_Problem to solve_
How many of the lines below hold "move"? Only the number, please.

_Exercise data_
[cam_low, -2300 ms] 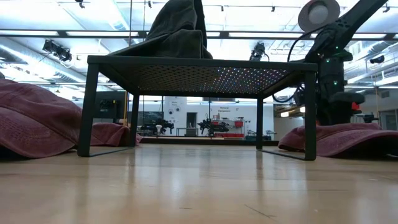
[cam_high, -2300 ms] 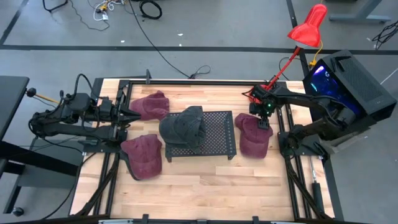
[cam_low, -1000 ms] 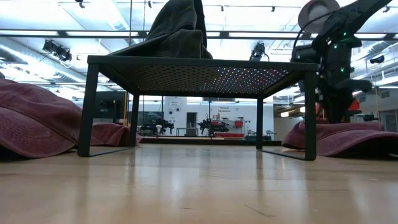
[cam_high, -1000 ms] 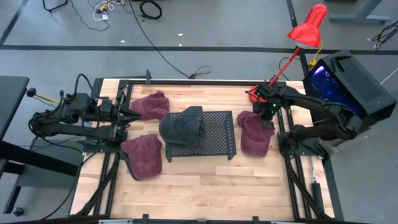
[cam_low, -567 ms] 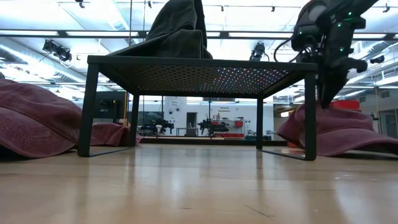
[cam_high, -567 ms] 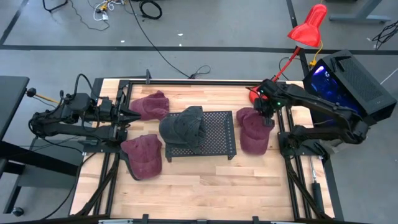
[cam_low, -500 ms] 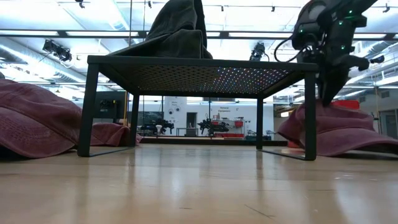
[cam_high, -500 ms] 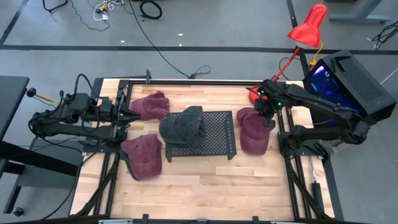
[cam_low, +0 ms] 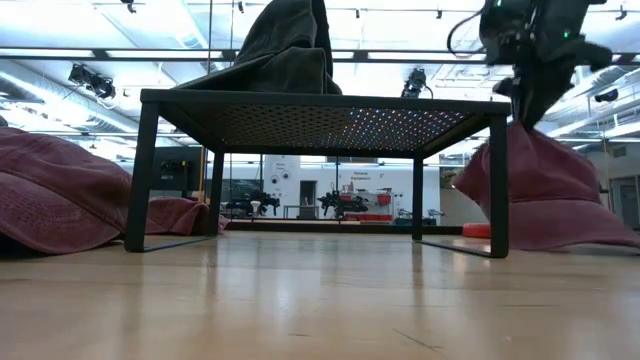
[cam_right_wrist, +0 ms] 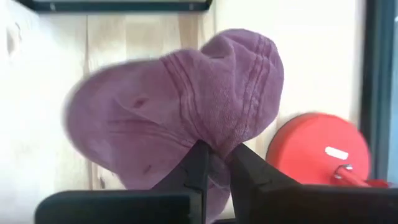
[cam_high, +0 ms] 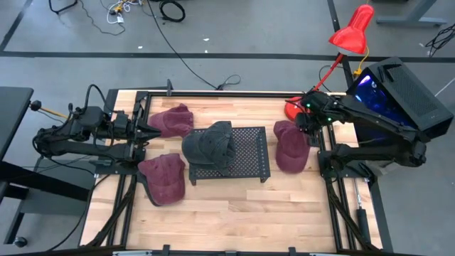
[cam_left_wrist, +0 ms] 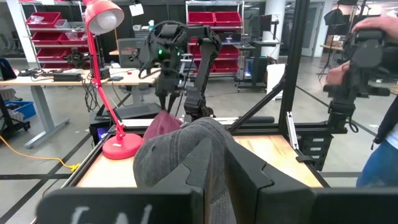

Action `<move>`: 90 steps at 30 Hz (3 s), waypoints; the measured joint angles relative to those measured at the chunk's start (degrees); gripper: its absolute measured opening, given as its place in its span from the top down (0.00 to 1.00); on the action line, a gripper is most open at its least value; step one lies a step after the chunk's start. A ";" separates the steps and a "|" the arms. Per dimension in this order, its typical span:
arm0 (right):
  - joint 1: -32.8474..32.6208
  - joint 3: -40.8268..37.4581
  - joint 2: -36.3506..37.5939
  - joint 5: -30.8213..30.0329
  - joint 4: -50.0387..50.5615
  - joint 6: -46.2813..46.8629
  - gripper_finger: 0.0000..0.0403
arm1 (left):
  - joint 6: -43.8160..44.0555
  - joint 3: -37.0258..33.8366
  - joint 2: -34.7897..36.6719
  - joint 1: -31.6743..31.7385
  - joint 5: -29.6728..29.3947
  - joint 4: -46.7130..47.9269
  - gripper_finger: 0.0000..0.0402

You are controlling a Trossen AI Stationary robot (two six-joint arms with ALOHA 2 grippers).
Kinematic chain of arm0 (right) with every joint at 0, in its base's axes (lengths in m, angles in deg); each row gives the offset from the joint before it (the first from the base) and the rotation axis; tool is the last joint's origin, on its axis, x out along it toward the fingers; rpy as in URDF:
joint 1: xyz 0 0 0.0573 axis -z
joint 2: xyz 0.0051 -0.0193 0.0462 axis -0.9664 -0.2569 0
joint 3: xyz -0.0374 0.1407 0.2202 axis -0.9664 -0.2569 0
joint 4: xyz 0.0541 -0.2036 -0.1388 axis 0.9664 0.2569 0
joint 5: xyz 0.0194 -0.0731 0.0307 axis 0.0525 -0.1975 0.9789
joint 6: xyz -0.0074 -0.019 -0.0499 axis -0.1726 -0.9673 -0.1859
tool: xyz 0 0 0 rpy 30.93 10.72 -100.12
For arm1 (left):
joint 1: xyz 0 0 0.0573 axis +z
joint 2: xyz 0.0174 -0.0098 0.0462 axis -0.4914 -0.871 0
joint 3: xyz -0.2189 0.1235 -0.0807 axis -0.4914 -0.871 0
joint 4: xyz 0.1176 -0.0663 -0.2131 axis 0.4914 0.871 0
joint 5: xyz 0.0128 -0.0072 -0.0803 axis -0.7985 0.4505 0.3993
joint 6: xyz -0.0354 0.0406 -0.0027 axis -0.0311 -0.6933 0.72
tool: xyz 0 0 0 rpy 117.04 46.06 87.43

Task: Pick & Place hat
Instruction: Put the right red cap on the shelf

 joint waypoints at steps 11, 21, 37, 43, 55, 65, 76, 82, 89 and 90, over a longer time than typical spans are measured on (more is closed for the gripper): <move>-3.52 7.14 2.07 -0.17 1.89 -0.81 0.91 | 0.01 0.00 0.01 0.00 -0.01 0.02 0.88; -6.36 13.53 2.82 -6.71 4.33 -7.11 0.91 | 0.00 0.00 -0.01 -0.01 -0.01 0.01 0.88; -12.79 18.75 3.30 -7.46 3.30 -32.80 0.91 | -0.01 0.00 -0.01 0.01 0.01 0.00 0.88; -16.77 18.75 3.32 -7.46 -0.98 -37.65 0.91 | 0.01 0.00 -0.01 0.02 0.00 0.02 0.88; -23.74 18.75 3.30 0.19 -12.07 -39.61 0.91 | 0.00 0.00 -0.02 0.00 0.00 0.02 0.88; -24.97 18.75 3.28 6.83 -20.73 -39.46 0.91 | 0.00 0.00 -0.02 0.00 0.00 0.02 0.88; -24.97 18.72 0.03 15.01 -24.36 -37.01 0.91 | 0.01 0.00 0.01 -0.01 0.00 0.02 0.88; -24.95 18.68 -2.75 14.89 -24.41 -39.14 0.91 | -0.01 0.00 -0.02 -0.01 -0.01 0.02 0.88; -24.95 18.69 -4.50 11.97 -25.69 -42.82 0.91 | 0.00 0.00 -0.02 -0.01 0.00 0.02 0.88; -24.95 18.70 -4.93 10.85 -26.17 -43.23 0.91 | 0.01 0.00 0.00 0.00 0.00 0.00 0.88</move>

_Expected answer_
2